▶ [EXERCISE PROMPT]: Skipping all pictures, print exactly the lines below from the one with "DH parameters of" through the final line.

▶ [DATA BELOW]:

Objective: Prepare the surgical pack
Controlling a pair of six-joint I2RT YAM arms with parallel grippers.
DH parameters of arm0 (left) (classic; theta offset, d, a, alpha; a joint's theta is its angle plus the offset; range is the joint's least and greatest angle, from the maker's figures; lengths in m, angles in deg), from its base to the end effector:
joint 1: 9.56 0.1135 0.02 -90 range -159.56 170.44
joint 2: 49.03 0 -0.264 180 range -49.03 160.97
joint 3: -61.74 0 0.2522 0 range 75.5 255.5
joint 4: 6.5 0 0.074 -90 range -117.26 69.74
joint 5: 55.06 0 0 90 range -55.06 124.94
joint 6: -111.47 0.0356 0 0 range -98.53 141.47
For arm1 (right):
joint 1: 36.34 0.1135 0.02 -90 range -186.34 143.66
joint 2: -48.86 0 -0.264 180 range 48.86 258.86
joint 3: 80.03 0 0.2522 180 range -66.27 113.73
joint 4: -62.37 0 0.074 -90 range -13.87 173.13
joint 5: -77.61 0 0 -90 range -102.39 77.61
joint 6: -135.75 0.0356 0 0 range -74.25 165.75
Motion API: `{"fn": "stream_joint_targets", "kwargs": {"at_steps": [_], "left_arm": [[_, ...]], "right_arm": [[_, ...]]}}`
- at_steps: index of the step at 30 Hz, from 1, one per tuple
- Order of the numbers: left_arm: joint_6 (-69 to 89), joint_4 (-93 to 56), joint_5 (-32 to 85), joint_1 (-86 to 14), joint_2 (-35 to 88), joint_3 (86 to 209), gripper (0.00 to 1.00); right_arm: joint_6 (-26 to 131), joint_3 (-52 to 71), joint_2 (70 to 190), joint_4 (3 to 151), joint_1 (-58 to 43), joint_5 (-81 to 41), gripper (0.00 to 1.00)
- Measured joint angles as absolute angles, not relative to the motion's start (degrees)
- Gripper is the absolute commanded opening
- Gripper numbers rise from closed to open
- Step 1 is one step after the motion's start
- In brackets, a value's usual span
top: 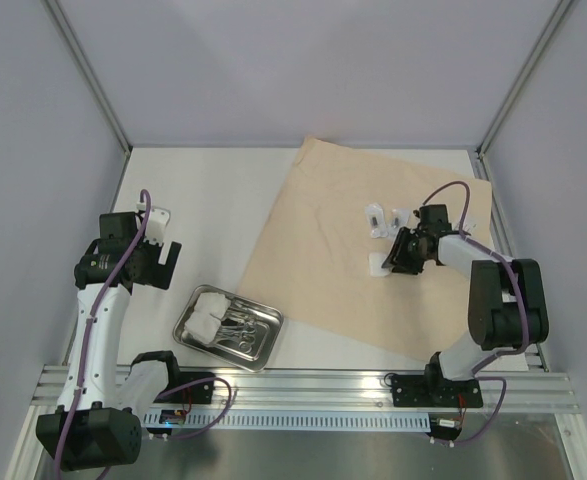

▶ [OUTPUT FOR THIS EXERCISE]:
DH parameters of arm0 (left) (classic; theta offset, d, a, alpha; a joint's theta is its angle plus the offset; range is the joint's least and greatest angle, from the maker's figures; lengths in m, angles in deg), from its base to the end effector:
joint 1: 9.56 0.1135 0.02 -90 range -159.56 170.44
joint 2: 49.03 0 -0.264 180 range -49.03 160.97
joint 3: -61.74 0 0.2522 0 range 75.5 255.5
joint 4: 6.5 0 0.074 -90 range -117.26 69.74
joint 5: 55.06 0 0 90 range -55.06 124.94
joint 6: -111.47 0.0356 0 0 range -98.53 141.47
For arm1 (right):
joint 1: 36.34 0.1135 0.02 -90 range -186.34 143.66
joint 2: -48.86 0 -0.264 180 range 48.86 258.86
joint 3: 80.03 0 0.2522 180 range -66.27 113.73
joint 4: -62.37 0 0.074 -90 range -13.87 173.13
joint 5: -77.61 0 0 -90 range -102.39 77.61
joint 6: -135.75 0.0356 0 0 range -74.25 165.75
Motion API: `{"fn": "stream_joint_targets", "kwargs": {"at_steps": [_], "left_arm": [[_, ...]], "right_arm": [[_, ...]]}}`
- at_steps: index of the step at 30 Hz, from 1, one per tuple
- Order of the numbers: left_arm: joint_6 (-69 to 89), joint_4 (-93 to 56), joint_5 (-32 to 85), joint_1 (-86 to 14), joint_2 (-35 to 88), joint_3 (86 to 209), gripper (0.00 to 1.00); right_arm: joint_6 (-26 to 131), joint_3 (-52 to 71), joint_2 (70 to 190), joint_4 (3 to 151), joint_1 (-58 to 43), joint_5 (-81 to 41), gripper (0.00 to 1.00)
- Measured joint angles as absolute angles, not relative to the motion's start (degrees)
- Gripper is the absolute commanded opening
- Gripper numbers rise from closed to open
- Step 1 is one step after the motion's start
- In brackets, a value's usual span
top: 

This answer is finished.